» ACTION ITEM
When you find the line with "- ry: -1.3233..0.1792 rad" among the records below, reproduce it and each line after it exactly, ending with the line with "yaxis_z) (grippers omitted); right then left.".

• • • • •

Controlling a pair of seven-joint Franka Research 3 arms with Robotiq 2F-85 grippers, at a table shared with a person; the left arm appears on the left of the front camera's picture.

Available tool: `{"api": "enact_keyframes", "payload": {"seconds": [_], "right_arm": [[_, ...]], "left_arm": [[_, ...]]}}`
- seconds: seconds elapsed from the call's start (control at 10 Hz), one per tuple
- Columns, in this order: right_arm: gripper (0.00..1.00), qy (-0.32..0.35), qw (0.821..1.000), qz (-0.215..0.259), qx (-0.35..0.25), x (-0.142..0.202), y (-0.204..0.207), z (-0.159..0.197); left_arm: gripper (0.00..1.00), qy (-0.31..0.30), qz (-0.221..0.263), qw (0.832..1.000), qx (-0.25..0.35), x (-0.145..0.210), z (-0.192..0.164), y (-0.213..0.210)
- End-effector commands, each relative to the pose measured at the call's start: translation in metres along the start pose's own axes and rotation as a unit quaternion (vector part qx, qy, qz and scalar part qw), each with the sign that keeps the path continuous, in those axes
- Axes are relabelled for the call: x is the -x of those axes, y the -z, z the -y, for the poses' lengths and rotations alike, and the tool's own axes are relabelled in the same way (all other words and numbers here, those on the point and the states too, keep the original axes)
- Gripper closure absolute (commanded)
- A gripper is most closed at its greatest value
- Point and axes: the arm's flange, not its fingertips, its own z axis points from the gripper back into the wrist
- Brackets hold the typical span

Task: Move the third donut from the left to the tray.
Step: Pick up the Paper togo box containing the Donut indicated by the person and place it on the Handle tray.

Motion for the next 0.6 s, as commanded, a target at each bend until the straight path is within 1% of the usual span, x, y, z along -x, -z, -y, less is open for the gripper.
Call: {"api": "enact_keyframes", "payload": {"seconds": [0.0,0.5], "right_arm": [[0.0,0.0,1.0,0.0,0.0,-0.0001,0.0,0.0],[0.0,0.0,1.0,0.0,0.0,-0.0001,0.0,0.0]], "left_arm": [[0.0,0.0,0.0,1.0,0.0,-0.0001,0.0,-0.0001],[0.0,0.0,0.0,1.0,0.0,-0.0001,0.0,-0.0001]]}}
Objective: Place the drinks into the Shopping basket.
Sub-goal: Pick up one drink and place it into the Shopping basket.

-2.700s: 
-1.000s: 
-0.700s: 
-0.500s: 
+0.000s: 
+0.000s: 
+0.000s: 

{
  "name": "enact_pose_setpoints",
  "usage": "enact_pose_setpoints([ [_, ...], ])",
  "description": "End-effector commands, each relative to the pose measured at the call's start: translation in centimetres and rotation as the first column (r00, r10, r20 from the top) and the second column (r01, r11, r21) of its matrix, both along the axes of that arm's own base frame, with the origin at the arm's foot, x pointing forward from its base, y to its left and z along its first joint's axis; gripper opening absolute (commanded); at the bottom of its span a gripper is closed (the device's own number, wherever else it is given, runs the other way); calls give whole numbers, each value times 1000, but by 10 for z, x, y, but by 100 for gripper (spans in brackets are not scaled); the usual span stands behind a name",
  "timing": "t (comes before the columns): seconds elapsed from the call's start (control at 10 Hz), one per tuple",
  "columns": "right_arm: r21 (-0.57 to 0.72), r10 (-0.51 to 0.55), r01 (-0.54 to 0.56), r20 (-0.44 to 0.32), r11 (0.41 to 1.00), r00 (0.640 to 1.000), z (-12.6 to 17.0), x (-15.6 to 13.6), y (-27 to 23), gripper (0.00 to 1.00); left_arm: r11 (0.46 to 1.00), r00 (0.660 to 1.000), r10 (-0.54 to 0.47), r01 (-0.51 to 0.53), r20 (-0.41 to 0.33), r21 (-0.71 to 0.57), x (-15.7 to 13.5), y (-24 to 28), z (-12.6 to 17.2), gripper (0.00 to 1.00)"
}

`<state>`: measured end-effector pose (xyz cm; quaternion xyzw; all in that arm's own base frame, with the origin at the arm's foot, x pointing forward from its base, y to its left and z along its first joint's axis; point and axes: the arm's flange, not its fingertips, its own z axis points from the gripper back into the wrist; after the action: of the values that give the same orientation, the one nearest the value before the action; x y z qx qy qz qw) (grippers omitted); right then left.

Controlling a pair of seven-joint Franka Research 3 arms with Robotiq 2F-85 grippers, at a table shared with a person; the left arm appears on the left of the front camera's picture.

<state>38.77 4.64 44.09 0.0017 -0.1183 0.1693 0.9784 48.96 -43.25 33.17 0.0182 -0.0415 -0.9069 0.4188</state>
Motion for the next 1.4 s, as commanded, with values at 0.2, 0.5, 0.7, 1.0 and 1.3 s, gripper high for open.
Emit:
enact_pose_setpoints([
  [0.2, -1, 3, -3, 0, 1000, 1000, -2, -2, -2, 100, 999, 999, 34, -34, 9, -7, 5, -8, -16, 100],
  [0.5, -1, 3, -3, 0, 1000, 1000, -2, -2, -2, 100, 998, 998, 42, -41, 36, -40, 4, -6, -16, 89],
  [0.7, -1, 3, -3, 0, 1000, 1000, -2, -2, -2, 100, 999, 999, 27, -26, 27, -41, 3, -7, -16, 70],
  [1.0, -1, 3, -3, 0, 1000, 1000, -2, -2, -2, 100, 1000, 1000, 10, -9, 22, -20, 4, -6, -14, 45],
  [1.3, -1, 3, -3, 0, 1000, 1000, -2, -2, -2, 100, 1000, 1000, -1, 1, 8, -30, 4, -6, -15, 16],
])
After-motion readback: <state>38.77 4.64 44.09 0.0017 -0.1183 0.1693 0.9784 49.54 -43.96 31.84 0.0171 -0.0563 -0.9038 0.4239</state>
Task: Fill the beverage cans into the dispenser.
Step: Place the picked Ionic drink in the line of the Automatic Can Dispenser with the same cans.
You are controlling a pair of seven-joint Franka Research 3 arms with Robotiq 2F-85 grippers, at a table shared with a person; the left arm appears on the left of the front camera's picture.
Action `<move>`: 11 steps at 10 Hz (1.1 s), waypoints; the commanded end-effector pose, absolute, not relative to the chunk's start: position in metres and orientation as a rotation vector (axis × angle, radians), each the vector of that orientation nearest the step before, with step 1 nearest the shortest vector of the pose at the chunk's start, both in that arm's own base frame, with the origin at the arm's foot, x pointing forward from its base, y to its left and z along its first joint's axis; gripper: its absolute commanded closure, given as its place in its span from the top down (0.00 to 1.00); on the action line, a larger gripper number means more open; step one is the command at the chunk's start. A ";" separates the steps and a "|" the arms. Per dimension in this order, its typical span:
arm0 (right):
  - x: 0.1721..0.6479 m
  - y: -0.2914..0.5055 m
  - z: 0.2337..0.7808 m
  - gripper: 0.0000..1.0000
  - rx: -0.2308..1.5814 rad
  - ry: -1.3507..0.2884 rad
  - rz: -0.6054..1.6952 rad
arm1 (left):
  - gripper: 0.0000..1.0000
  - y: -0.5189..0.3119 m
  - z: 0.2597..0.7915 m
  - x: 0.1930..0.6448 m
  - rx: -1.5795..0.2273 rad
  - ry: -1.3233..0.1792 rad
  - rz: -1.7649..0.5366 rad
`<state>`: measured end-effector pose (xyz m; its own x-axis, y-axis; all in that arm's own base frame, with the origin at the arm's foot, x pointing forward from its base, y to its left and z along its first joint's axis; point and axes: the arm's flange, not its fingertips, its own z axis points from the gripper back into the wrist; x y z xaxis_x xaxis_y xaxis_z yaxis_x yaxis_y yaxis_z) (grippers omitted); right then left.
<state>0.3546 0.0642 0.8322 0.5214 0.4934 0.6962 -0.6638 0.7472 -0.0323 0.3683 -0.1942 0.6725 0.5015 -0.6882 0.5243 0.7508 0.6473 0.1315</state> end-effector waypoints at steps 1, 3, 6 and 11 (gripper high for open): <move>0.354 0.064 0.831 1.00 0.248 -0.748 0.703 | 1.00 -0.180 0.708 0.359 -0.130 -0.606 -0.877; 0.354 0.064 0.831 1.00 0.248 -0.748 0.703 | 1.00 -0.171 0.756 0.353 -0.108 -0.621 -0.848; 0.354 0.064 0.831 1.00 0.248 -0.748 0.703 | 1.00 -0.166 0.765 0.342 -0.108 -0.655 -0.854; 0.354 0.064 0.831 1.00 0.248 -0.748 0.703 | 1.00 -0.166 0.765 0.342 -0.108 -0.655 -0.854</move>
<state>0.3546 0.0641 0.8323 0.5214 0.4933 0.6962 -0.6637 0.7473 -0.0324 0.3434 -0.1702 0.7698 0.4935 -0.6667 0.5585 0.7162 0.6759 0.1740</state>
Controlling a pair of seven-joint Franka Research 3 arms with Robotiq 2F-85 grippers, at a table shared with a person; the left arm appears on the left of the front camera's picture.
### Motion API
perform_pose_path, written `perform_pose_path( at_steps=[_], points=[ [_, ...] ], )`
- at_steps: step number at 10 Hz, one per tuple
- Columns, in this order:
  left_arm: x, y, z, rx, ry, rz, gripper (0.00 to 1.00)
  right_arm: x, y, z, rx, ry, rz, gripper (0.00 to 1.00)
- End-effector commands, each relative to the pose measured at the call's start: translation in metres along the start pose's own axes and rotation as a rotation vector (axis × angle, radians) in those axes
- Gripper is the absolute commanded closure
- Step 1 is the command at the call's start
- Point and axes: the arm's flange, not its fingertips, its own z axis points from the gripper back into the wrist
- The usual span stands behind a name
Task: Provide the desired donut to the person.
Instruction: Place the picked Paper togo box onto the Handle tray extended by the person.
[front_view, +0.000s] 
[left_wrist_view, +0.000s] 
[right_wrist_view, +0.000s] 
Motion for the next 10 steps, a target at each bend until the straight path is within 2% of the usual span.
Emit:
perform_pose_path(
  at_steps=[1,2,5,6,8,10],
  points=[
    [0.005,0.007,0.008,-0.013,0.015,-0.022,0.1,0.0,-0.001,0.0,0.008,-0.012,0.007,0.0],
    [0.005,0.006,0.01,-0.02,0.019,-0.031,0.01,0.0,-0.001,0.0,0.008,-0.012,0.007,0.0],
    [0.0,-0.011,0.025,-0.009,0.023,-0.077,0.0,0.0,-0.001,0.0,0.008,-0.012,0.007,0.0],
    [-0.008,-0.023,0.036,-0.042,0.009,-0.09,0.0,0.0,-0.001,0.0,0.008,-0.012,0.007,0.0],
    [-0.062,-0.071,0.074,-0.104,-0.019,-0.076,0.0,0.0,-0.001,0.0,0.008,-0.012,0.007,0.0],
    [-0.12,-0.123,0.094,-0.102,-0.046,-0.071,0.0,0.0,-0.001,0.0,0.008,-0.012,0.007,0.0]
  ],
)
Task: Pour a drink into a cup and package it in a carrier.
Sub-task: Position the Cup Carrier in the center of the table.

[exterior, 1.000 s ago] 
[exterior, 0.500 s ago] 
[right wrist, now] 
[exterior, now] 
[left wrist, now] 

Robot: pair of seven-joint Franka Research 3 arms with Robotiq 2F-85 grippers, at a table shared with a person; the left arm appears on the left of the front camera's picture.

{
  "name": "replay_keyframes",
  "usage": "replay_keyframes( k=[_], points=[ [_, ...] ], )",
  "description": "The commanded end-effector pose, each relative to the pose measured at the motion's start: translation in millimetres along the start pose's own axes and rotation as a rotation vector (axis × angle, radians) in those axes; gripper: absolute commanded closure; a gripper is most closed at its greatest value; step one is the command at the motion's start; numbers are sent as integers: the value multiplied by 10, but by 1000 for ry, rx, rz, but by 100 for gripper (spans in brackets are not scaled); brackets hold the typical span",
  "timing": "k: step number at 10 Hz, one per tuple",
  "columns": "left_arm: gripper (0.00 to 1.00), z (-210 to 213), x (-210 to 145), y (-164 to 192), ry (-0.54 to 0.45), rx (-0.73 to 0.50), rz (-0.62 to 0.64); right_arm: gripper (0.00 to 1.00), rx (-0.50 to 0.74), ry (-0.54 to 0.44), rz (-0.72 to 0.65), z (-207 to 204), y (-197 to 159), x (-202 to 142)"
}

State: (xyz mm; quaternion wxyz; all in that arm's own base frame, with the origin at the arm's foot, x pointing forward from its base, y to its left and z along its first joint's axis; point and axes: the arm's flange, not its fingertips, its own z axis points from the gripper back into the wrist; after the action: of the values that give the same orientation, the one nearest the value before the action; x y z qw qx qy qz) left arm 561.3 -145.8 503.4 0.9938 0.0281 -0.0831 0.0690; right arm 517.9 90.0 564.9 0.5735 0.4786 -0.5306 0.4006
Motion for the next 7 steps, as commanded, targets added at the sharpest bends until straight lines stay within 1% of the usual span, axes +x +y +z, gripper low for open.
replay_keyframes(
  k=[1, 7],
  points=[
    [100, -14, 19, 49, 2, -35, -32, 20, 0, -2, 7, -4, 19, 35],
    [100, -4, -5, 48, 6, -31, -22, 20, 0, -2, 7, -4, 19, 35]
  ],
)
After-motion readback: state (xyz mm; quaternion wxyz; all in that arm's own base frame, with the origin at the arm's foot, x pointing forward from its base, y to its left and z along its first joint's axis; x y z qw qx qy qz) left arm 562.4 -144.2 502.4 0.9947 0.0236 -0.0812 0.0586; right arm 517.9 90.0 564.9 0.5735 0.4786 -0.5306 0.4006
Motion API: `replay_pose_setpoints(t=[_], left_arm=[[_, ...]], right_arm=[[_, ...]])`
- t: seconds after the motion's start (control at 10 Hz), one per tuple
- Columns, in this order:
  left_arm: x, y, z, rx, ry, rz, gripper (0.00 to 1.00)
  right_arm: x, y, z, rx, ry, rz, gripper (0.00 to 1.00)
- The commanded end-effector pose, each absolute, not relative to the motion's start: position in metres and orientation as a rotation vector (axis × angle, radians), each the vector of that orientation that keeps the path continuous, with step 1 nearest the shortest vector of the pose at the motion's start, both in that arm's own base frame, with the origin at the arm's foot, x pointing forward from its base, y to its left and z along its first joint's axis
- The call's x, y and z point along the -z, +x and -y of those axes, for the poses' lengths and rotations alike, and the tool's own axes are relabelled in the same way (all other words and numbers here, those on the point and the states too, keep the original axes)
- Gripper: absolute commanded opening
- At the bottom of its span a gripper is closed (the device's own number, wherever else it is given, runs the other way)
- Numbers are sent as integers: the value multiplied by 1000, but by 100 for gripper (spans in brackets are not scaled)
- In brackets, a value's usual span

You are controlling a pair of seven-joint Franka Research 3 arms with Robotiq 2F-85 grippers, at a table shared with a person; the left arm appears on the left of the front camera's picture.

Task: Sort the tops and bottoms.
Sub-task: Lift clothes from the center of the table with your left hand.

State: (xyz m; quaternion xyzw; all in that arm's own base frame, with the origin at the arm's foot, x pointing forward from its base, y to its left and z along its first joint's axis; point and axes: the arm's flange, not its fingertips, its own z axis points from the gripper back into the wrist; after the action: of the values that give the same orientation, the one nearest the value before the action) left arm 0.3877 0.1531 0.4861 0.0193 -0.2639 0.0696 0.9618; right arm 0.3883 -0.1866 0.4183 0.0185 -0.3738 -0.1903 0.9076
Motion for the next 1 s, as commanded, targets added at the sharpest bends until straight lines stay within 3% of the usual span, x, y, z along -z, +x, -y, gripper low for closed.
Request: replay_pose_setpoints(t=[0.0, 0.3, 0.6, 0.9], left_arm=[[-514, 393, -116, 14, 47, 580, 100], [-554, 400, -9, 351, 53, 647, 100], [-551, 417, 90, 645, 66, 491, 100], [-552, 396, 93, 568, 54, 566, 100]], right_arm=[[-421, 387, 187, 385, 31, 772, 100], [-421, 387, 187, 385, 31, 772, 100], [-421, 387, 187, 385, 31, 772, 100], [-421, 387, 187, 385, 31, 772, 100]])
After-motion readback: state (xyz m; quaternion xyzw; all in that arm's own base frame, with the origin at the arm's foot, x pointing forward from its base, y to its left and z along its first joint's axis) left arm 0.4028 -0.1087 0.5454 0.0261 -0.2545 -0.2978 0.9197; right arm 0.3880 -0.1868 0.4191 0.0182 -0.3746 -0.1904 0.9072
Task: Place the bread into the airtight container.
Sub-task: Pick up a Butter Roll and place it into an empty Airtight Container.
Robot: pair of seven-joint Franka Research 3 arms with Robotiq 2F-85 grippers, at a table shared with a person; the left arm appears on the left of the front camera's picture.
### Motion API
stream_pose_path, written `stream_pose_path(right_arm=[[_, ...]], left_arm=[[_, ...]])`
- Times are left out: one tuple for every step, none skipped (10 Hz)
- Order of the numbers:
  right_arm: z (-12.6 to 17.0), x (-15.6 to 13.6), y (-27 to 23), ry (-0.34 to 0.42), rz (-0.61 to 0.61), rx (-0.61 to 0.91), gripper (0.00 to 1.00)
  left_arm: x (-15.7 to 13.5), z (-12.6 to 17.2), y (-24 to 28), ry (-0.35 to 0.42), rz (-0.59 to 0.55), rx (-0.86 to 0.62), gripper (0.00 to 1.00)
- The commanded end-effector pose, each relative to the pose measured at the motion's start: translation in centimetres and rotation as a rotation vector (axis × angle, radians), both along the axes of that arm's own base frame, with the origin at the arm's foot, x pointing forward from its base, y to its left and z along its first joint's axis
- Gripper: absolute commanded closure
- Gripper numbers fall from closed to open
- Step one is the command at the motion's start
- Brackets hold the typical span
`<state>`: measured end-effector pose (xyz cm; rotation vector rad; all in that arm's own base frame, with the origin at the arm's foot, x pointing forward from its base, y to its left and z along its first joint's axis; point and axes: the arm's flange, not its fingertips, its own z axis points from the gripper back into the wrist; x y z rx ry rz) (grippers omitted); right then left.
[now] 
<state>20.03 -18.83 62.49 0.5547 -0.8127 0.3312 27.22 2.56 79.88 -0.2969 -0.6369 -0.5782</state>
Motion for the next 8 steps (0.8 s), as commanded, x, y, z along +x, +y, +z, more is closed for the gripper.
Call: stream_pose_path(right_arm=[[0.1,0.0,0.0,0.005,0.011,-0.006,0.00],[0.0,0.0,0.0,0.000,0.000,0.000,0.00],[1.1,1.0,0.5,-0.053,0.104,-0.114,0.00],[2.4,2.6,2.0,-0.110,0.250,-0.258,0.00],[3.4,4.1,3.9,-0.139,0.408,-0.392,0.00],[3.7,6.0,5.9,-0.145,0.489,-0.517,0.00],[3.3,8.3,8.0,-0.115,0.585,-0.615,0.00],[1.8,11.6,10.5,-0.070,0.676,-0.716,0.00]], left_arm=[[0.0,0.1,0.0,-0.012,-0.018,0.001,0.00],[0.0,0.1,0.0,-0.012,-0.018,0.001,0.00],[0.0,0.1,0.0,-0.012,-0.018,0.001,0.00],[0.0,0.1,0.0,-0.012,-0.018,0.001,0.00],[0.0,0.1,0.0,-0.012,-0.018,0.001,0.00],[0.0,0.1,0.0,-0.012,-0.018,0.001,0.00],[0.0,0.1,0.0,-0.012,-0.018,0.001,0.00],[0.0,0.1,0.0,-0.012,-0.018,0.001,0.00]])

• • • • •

» RESULT OF THE TASK
  - ry: -1.3233..0.1792 rad
  - rz: -1.7649..0.5366 rad
`<state>`: measured end-effector pose (xyz m; its own x-axis, y-axis; all in that arm's own base frame, with the origin at the arm's foot, x pointing forward from its base, y to its left and z along its first joint's axis; point and axes: the arm's flange, not its fingertips, its own z axis points from the gripper back into the wrist; x y z xaxis_x xaxis_y xaxis_z yaxis_x yaxis_y yaxis_z) (grippers omitted); right then left.

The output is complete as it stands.